Dyskusja pomiędzy Bońkiem i Najmanem w mediach społecznościowych rozpoczęła się od wpisu tego drugiego. "Boks to bardzo trudny i bardzo niebezpieczny sport. Efekty walki z Furym są duże..." - napisał Najman nawiązując do absurdalnych tłumaczeń Deontaya Wildera po porażce w ringu z Tysonem Furym. Amerykański pięściarz stwierdził, że został pokonany, bo ma zbyt chude nogi, co "zawdzięcza" swojej matce.

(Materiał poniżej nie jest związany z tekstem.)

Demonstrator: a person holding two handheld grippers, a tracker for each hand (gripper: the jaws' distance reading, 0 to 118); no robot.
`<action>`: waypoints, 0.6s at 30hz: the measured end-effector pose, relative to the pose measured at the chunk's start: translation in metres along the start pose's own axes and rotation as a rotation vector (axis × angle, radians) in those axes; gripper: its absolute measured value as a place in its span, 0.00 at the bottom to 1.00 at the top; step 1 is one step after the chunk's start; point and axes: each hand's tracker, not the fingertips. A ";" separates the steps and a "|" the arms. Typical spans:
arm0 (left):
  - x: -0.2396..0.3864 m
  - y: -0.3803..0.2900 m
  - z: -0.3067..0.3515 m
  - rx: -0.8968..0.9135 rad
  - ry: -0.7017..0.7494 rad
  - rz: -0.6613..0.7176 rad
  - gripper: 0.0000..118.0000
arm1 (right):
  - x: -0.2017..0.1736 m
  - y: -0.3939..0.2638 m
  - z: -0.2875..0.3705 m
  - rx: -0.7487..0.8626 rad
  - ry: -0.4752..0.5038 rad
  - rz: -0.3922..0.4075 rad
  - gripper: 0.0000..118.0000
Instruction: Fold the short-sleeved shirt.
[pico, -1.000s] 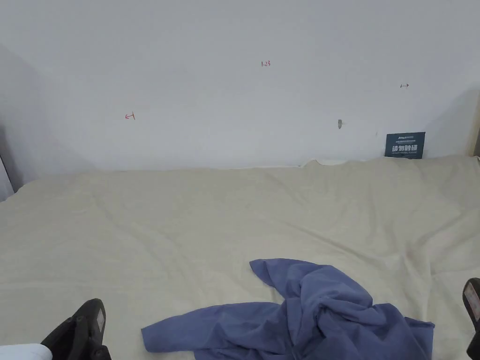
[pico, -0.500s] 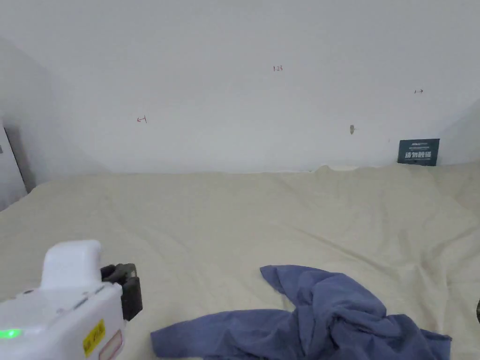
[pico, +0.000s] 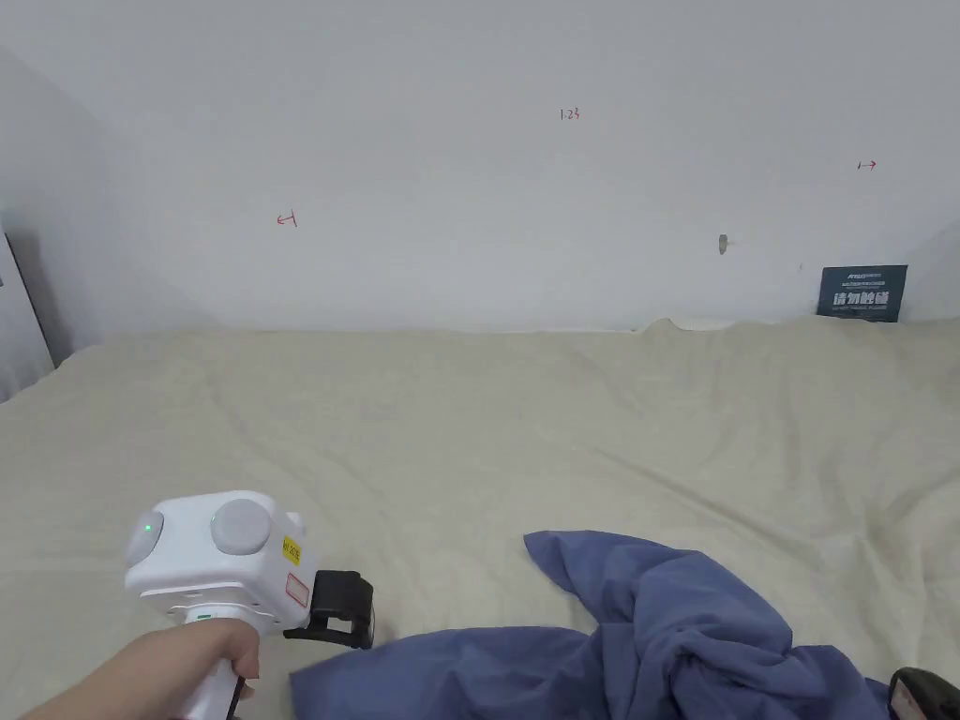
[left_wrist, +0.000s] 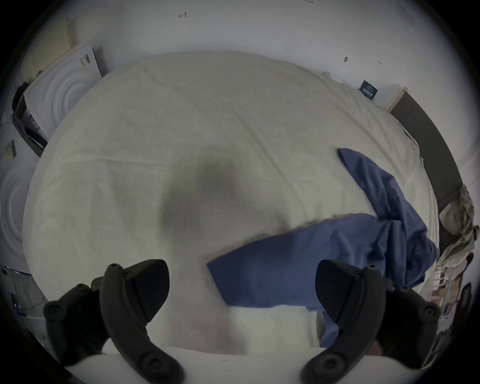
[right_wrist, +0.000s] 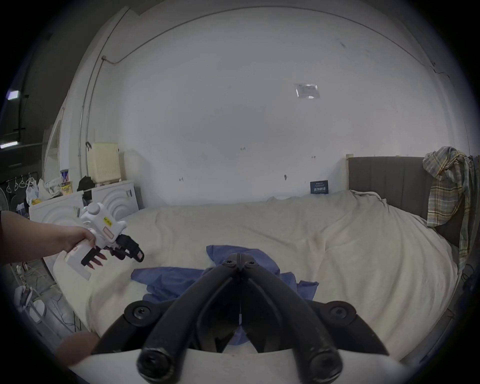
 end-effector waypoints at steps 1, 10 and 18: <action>0.003 -0.001 -0.014 -0.010 0.002 0.012 0.96 | 0.000 -0.002 -0.002 -0.013 0.001 0.002 0.00; 0.027 -0.030 -0.044 -0.013 -0.033 -0.081 0.54 | 0.000 -0.013 -0.024 -0.094 0.015 -0.027 0.00; 0.030 -0.044 -0.010 0.056 -0.137 -0.138 0.04 | -0.001 0.007 -0.061 -0.103 0.088 -0.020 0.00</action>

Pod wpisem znalazł się komentarz Bońka. Były piłkarz Juventusu ironizował, że problemy zdrowotne raczej ominą Najmana, którego walki zwykle kończą się bardzo szybko:
Drogi Marcinie, Ciebie to nie dotyczy..... zabawa zazwyczaj się kończy zanim robi się kocioł...Trzymaj się Byku
Boniek chciał zażartować z Najmana w mediach społecznościowych
Drogi Marcinie, Ciebie to nie dotyczy..... zabawa zazwyczaj się kończy zanim robi się kocioł...Trzymaj się Byku😂👍 https://t.co/jDnuTWSx81
— Zbigniew Boniek (@BoniekZibi) November 5, 2020
Szef PZPN nadział się jednak na celną kontrę:
Prezesie Boniek, proszę mi przypomnieć... Jak nazywał się trener Reprezentacji Polski w Piłkę Nożną, który po kolejnych przegranych zostawił drużynę i sam uciekł do Włoch? Pozdrowienia
- błyskawicznie zareagował Najman.
Po tym "ciosie" poprawił jeszcze publikując niechlubny bilans Zbigniewa Bońka, który jako selekcjoner Biało-czerwonych pochwalić może się wyłącznie wygranymi z San Marino i Nową Zelandią.